### BRIEF
With the material below, print exactly the lines between the line holding "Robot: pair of" and the line holding "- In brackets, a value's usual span", inclusive. Add nothing else.

### DATASET CONTENT
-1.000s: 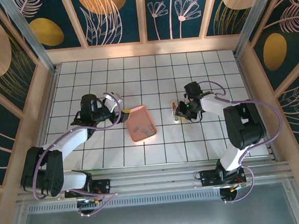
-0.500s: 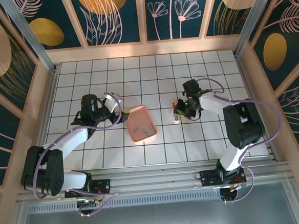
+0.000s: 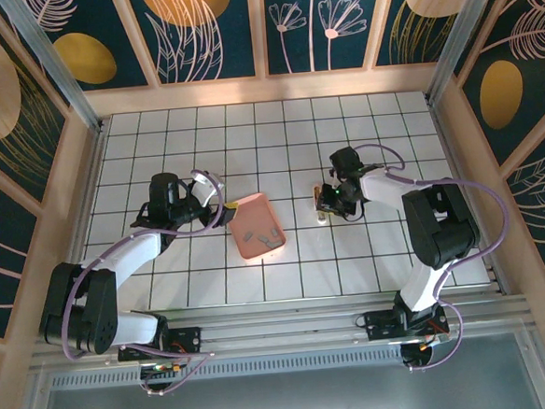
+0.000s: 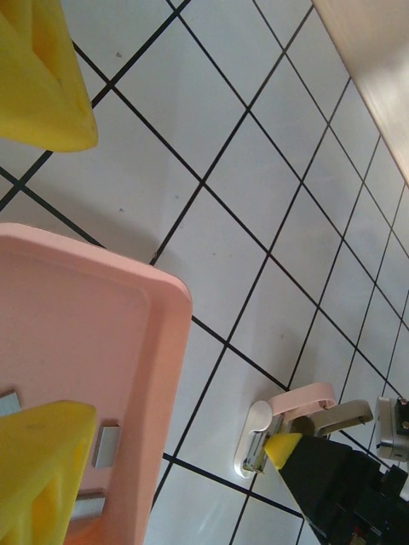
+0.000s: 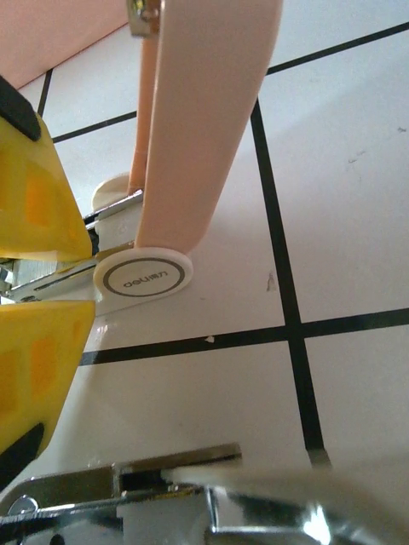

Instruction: Load the staples into the stapler

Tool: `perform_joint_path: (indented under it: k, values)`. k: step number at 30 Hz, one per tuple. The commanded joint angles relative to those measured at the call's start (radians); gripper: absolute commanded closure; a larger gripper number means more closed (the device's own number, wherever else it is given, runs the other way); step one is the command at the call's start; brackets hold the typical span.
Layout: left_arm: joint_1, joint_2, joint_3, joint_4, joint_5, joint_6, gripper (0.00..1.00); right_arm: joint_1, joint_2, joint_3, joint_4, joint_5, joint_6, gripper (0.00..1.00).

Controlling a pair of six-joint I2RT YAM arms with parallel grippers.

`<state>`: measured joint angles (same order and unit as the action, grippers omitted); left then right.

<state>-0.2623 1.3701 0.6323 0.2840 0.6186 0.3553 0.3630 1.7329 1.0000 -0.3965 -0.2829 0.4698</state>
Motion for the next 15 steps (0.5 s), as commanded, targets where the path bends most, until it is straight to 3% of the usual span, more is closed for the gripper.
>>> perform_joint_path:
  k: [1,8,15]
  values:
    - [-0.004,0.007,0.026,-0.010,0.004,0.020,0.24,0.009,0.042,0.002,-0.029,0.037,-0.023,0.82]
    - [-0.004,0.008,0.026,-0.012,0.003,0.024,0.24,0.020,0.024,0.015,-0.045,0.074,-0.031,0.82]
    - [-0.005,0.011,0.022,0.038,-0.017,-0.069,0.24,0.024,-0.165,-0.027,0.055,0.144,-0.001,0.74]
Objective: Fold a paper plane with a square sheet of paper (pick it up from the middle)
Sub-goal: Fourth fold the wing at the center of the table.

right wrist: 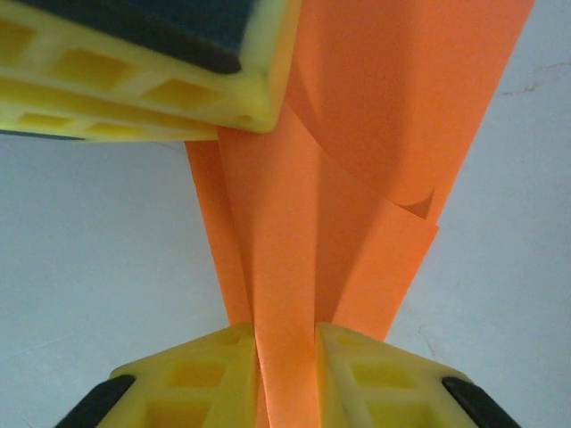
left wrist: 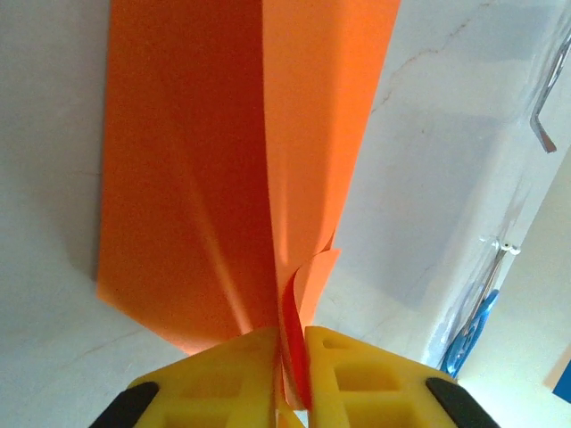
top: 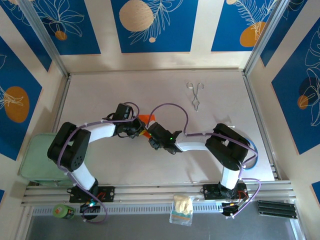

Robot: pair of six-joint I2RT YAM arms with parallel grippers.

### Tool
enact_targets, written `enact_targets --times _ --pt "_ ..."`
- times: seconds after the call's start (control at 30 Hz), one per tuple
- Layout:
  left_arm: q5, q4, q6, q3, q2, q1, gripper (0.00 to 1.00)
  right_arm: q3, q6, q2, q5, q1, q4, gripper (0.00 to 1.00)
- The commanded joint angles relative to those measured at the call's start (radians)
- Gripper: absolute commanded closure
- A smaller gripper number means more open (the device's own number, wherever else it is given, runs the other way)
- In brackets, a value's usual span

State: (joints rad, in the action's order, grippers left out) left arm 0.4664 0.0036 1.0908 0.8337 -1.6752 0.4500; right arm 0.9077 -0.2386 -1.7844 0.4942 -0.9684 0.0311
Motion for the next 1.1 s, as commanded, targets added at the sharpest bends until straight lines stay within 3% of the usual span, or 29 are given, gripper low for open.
enact_targets --times 0.0,0.2,0.33,0.67,1.07 --pt "-0.018 -0.038 -0.003 0.028 0.04 -0.003 0.8 0.012 -0.003 -0.001 0.002 0.008 0.002 0.81" --pt "-0.08 -0.06 -0.012 -0.008 0.123 -0.045 0.62 -0.011 0.023 0.018 -0.033 0.035 0.03 0.87" --pt "-0.144 -0.054 -0.009 -0.068 0.192 -0.054 0.57 -0.04 0.056 0.039 -0.137 0.073 0.073 0.9" --pt "-0.026 0.104 0.026 -0.1 0.076 -0.025 0.74 -0.092 0.104 0.063 -0.468 0.185 0.169 0.91" --pt "-0.028 0.093 0.016 -0.059 -0.02 -0.007 0.8 -0.081 0.099 0.028 -0.52 0.203 0.168 0.91"
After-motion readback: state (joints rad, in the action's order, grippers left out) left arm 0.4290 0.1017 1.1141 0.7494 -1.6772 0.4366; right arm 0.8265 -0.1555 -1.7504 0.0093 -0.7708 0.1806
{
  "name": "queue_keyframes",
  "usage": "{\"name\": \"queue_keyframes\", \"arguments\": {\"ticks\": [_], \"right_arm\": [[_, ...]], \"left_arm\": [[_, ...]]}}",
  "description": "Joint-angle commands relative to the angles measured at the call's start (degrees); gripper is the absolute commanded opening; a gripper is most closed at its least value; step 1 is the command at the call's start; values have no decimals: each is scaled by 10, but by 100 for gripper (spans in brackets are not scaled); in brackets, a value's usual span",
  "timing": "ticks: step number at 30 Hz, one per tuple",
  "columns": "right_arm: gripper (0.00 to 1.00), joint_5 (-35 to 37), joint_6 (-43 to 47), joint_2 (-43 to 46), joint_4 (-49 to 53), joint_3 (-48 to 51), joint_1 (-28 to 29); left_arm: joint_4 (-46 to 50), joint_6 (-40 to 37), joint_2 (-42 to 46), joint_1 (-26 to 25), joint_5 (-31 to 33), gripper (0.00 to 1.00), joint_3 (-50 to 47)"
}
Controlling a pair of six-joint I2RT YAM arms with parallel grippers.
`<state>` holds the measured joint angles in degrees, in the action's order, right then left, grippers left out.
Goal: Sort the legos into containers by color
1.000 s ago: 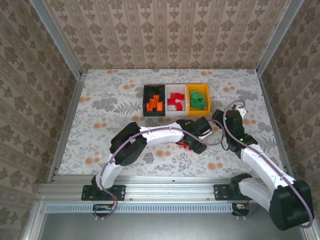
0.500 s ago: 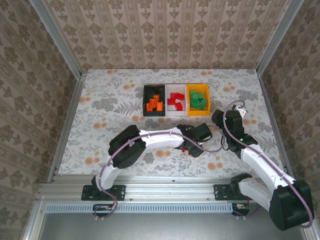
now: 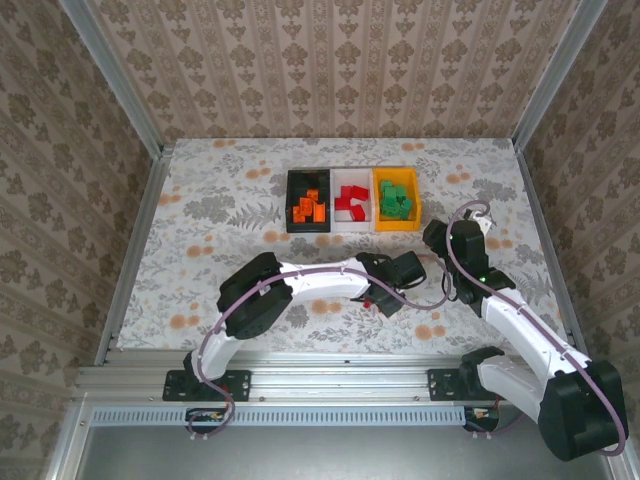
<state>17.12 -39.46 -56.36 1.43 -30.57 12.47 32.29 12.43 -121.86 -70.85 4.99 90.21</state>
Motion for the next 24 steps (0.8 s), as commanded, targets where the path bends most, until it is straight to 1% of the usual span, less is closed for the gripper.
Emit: {"name": "queue_keyframes", "arguments": {"ticks": [1,7,12,16,18,19,24], "right_arm": [[70,-5,-5,2,-12,5,-3],[70,1,-7,6,-9,6,-3],[70,11,-10,11,-2,7,-3],[70,12,-10,12,-1,7,-4],[70,12,-10,12,-2,7,-4],[70,11,-10,12,-1,6,-4],[70,11,-8,13,-2,6,-4]], "left_arm": [[23,10,35,-7,13,33,-6],[32,-1,47,-4,18,32,17],[38,-12,55,12,28,31,34],[37,-17,60,26,8,31,37],[36,-20,62,26,11,30,35],[36,-22,62,27,7,31,36],[47,-24,56,26,-53,55,35]]}}
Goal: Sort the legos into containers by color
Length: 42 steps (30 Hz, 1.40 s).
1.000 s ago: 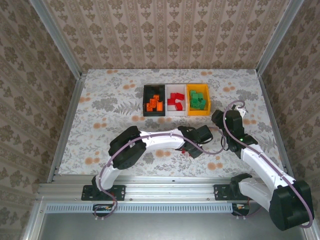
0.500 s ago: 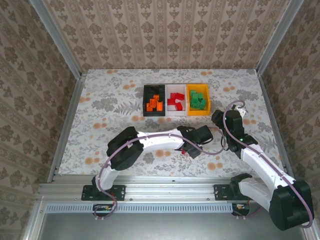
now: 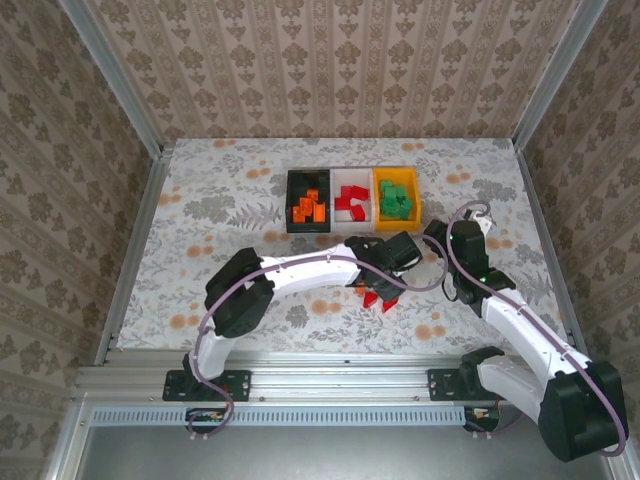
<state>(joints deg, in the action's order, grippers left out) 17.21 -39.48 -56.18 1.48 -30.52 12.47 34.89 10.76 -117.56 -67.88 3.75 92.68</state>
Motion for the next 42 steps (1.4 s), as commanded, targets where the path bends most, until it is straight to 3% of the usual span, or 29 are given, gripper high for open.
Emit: {"name": "queue_keyframes", "arguments": {"ticks": [1,6,22,36,42], "right_arm": [[70,11,-9,11,-2,5,-4],[70,8,-8,10,-4,6,-4],[70,2,-8,10,-8,7,-4],[70,5,-8,12,-10,10,-4],[70,14,-12,20,-3,10,-4]], "left_arm": [[24,-4,11,-5,-50,59,7],[32,2,4,-14,-59,63,-13],[28,3,-57,-14,-64,55,-3],[12,7,-61,-15,-47,24,-2],[22,1,-21,-8,-20,21,-2]]}}
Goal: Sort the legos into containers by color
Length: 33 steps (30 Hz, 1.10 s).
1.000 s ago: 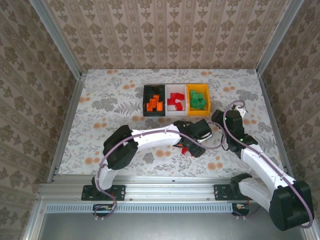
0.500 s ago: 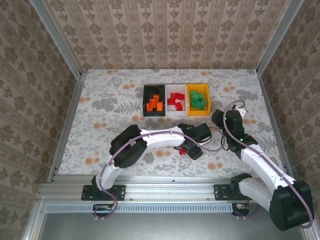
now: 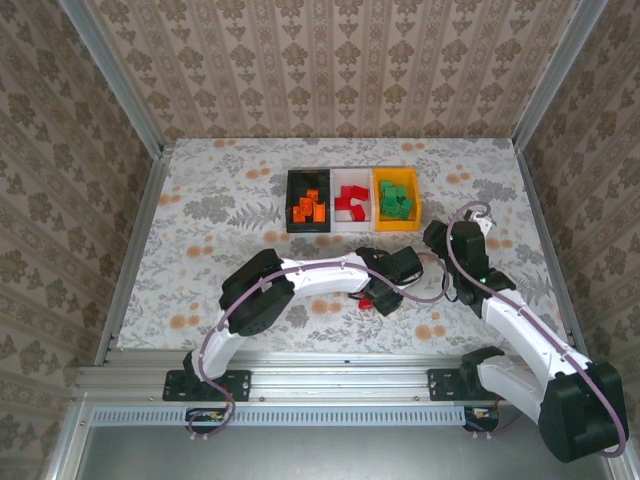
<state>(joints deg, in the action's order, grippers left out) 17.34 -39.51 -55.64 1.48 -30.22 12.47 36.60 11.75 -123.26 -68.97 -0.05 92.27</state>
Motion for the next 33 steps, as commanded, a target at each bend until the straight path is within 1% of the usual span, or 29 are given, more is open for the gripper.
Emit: {"name": "queue_keyframes", "arguments": {"ticks": [1,4,9,12,13,16,18,20,23,26,28,29,30,32,33], "right_arm": [[70,13,-15,19,0,7,-5],[70,10,-25,31,10,9,-14],[71,11,-40,50,6,23,-28],[71,1,-43,45,2,24,-31],[71,-2,-44,41,0,24,-32],[71,-12,-46,29,-10,25,-32],[71,-26,-45,19,-17,24,-32],[70,-40,-39,7,-20,19,-31],[70,-61,-32,-10,-26,13,-30],[71,-78,-24,-21,-28,5,-27],[71,-83,-19,-21,-30,4,-24],[72,-83,-14,-22,-32,3,-22],[72,-83,-9,-23,-34,2,-18],[73,-85,3,-30,-31,-6,-9],[74,-87,11,-34,-29,-12,-3]], "left_arm": [[7,-11,46,7,23,21,1],[10,-24,73,29,33,21,-8],[9,-38,121,81,16,21,-18],[9,-51,133,116,20,21,3],[16,-53,126,131,32,22,21],[54,-49,72,175,74,22,107],[79,-39,18,202,86,21,177],[113,-26,-44,226,77,21,259],[167,-19,-126,245,74,23,377],[218,-8,-190,254,91,27,480],[220,2,-205,258,100,33,500],[218,8,-208,262,94,35,504],[216,12,-210,264,84,39,506],[213,17,-202,267,66,57,509],[212,16,-194,266,60,62,508]]}}
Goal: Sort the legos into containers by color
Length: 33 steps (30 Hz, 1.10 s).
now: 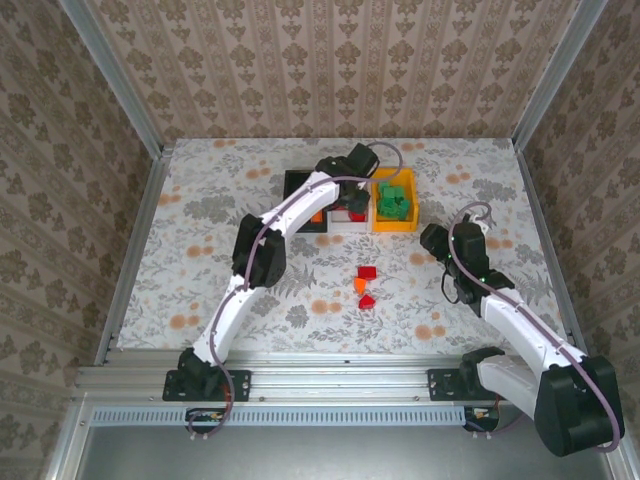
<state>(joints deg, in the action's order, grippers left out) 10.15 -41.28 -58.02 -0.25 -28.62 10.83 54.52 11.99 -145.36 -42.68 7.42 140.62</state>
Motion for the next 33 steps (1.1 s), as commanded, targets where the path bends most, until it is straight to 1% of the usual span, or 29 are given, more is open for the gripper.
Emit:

### WORKED SOLUTION
Robot: pair of six-joint I2RT YAM arms with parallel grippers.

### Tool
enact_targets, written `enact_targets --times _ --pt "_ ..."`
- times: seconds after the call's start (control at 30 Hz), one per tuple
- Layout:
  left_arm: q5, q4, q6, q3, q2, q1, gripper (0.00 to 1.00)
  right_arm: q3, q6, q2, q5, q1, q4, gripper (0.00 to 1.00)
- The commanded joint angles relative to those measured at the call's start (radians)
- Gripper: absolute commanded closure
- A smaller gripper number means more open (the device's own number, wherever else it is given, runs the other way)
- In brackets, a value's usual span

This exercise has now been fully answered.